# WHAT YOU NEED TO DO:
Identify all lines in the data containing the string "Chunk". Copy them out.

Extracted records
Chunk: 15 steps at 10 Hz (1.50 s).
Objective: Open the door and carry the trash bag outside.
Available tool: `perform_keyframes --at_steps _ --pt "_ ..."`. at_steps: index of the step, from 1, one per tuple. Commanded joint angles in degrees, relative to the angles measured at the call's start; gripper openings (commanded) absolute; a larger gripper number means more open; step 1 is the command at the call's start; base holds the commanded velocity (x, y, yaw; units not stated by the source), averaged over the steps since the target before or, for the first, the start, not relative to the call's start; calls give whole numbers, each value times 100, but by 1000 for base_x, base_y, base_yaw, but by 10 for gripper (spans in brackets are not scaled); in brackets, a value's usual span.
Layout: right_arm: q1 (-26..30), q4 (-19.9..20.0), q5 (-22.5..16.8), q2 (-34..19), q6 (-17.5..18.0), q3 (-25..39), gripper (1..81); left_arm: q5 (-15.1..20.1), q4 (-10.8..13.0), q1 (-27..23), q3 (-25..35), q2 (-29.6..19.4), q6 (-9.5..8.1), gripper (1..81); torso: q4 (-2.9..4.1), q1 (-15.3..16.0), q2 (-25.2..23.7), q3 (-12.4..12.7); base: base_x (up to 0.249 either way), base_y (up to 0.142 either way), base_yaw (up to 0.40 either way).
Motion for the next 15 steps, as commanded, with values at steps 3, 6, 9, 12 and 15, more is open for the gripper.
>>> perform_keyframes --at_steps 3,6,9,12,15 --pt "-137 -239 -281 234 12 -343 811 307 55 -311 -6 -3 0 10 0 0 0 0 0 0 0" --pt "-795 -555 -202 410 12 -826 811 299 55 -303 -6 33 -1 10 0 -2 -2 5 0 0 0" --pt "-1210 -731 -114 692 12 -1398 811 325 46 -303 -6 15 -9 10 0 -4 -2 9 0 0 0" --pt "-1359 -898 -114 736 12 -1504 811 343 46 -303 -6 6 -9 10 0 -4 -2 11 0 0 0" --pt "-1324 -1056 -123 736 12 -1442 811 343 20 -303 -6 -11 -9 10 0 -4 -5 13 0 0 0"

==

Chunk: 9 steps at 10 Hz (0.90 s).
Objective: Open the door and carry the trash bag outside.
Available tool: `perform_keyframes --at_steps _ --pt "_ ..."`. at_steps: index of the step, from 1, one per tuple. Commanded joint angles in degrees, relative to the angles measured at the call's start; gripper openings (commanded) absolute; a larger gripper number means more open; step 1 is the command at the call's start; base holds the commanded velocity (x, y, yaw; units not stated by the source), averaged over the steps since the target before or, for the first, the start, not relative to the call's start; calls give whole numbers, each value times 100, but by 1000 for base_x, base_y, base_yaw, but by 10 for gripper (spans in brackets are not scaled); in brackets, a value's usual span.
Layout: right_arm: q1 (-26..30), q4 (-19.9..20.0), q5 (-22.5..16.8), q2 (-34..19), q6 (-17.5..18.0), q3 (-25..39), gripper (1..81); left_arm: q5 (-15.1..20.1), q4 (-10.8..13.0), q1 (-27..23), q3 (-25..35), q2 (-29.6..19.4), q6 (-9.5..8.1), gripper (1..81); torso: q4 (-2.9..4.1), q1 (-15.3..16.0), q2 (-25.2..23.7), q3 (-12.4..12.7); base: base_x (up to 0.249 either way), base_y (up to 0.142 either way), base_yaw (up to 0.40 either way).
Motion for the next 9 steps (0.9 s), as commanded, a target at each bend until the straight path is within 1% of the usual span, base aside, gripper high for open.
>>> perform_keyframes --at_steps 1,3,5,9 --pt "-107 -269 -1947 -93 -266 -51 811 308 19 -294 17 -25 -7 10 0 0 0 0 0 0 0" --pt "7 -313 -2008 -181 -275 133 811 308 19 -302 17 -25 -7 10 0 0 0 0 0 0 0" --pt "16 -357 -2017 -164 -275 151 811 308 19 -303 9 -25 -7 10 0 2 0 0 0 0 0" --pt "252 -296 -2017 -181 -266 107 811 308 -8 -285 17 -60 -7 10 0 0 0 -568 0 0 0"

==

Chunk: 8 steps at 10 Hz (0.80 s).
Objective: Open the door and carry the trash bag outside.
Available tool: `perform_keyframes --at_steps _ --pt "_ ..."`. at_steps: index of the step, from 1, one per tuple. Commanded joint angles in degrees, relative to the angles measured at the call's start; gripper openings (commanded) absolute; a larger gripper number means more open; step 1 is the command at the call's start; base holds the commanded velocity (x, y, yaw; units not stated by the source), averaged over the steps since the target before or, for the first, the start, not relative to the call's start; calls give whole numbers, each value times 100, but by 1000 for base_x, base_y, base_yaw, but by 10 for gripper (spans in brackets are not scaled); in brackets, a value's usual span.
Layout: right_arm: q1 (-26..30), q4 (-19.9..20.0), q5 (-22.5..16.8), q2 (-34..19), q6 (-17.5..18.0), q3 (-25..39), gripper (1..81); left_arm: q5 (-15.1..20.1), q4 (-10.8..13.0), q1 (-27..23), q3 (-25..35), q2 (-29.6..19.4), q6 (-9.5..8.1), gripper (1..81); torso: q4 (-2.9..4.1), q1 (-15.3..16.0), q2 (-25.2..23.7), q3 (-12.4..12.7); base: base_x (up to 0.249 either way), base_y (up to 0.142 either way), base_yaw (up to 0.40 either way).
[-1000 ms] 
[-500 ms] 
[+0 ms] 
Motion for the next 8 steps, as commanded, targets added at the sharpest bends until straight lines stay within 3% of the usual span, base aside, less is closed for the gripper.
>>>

# COMPLETED TASK:
Chunk: 15 steps at 10 Hz (1.50 s).
Chunk: 9 steps at 10 Hz (0.90 s).
Chunk: 8 steps at 10 Hz (0.80 s).

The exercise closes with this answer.